BEGIN Input data

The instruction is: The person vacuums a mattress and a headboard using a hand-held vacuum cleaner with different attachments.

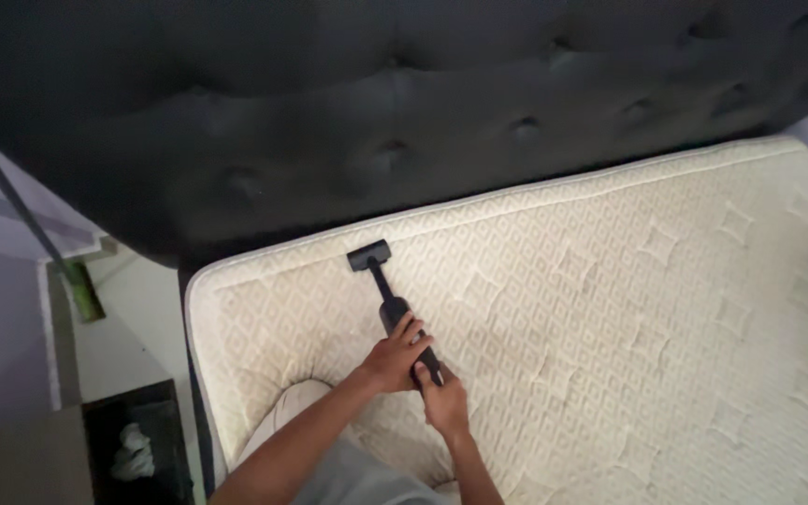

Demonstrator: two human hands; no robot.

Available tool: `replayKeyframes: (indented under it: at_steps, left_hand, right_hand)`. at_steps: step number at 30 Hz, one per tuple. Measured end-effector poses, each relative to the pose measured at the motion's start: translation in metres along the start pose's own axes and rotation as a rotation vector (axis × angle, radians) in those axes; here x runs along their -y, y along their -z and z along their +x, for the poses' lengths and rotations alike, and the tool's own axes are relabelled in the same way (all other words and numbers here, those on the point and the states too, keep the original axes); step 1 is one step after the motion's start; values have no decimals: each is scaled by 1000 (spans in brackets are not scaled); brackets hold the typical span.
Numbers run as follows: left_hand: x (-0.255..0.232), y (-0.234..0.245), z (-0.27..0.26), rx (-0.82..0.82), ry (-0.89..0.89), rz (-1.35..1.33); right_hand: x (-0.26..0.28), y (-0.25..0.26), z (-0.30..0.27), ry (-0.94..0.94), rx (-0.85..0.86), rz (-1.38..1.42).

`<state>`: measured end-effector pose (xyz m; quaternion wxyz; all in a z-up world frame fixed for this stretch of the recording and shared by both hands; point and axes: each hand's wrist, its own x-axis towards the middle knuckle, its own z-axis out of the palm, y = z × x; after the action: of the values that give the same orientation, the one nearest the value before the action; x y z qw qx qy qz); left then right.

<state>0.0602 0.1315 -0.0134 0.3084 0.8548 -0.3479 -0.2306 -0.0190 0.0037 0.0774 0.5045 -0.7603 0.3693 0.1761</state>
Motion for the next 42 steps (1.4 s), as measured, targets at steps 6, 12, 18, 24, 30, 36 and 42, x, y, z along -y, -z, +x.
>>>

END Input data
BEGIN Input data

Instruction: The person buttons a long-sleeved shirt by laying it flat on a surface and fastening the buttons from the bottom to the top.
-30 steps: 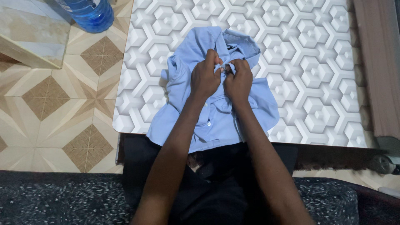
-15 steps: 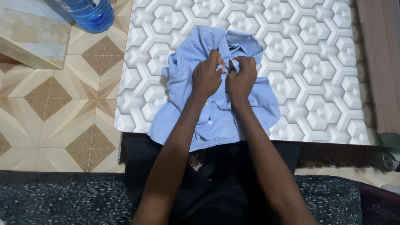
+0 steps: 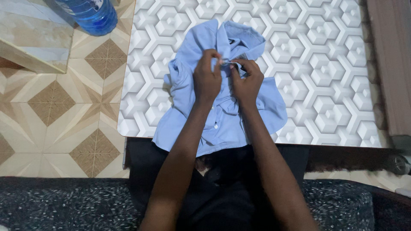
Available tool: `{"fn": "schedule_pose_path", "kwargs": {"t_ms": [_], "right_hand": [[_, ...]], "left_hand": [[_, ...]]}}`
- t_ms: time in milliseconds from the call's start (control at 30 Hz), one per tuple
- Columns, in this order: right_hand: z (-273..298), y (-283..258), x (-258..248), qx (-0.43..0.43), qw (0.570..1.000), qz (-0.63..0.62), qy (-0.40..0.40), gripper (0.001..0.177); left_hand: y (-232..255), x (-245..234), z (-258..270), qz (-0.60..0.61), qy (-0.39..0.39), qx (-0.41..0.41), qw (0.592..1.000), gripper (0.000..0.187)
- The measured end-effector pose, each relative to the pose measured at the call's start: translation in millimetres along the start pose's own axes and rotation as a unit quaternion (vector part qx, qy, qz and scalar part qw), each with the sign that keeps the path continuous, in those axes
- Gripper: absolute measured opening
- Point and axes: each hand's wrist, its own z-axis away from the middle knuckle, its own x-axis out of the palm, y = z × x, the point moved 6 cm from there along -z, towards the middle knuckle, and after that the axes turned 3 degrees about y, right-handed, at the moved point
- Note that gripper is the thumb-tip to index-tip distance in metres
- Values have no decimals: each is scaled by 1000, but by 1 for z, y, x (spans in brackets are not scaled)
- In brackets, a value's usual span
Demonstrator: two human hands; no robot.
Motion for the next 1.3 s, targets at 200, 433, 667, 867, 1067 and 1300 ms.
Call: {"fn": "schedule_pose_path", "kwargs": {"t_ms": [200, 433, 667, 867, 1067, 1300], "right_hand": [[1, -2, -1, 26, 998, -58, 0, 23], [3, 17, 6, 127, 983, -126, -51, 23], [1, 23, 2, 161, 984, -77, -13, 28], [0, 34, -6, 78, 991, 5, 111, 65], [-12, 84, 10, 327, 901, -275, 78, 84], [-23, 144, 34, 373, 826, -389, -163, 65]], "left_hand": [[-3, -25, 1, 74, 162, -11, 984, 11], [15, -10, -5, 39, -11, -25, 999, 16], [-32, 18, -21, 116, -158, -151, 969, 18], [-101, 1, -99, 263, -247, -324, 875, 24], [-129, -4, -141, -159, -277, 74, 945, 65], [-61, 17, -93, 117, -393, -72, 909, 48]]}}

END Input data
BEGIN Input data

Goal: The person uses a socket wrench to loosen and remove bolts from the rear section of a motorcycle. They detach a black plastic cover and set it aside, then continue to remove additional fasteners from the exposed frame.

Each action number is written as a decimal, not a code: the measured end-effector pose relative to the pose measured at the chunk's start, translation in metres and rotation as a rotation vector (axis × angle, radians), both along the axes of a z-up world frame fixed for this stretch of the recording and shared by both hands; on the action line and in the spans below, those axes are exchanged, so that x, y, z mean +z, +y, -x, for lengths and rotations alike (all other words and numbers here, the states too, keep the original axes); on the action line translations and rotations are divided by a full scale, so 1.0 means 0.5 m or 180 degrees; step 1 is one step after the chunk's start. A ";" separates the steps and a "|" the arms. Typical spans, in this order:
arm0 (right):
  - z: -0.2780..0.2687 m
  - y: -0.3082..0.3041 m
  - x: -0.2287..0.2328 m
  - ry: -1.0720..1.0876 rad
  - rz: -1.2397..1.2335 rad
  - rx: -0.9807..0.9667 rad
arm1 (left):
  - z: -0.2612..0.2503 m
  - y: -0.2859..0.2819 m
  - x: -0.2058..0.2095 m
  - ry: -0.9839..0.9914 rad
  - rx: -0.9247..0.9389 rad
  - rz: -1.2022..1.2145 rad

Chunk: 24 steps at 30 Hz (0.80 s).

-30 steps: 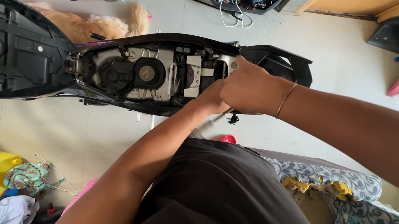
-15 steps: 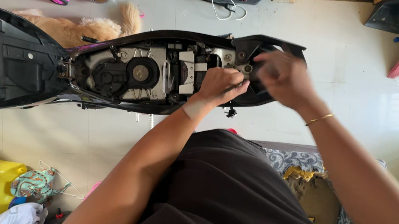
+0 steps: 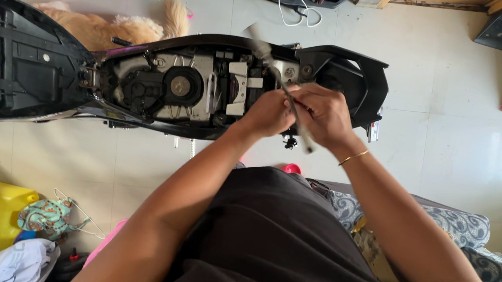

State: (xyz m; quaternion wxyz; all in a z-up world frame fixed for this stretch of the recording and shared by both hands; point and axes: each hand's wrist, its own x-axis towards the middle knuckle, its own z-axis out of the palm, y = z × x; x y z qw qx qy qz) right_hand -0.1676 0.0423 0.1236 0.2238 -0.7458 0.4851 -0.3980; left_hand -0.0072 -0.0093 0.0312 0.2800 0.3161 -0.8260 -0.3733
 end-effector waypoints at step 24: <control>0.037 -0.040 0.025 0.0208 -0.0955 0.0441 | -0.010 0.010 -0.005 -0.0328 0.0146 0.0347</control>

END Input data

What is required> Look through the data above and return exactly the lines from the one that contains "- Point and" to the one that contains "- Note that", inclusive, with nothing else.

Solution to the exercise>
- Point and axes: each hand's wrist, its own z-axis away from the middle knuckle, its own x-axis out of the palm, y = z × x, the point moved 6 cm from there along -z, towards the middle knuckle, and after that the axes turned 3 degrees about y, right-handed, at the moved point
- Note that gripper is the thumb-tip to index-tip distance in metres

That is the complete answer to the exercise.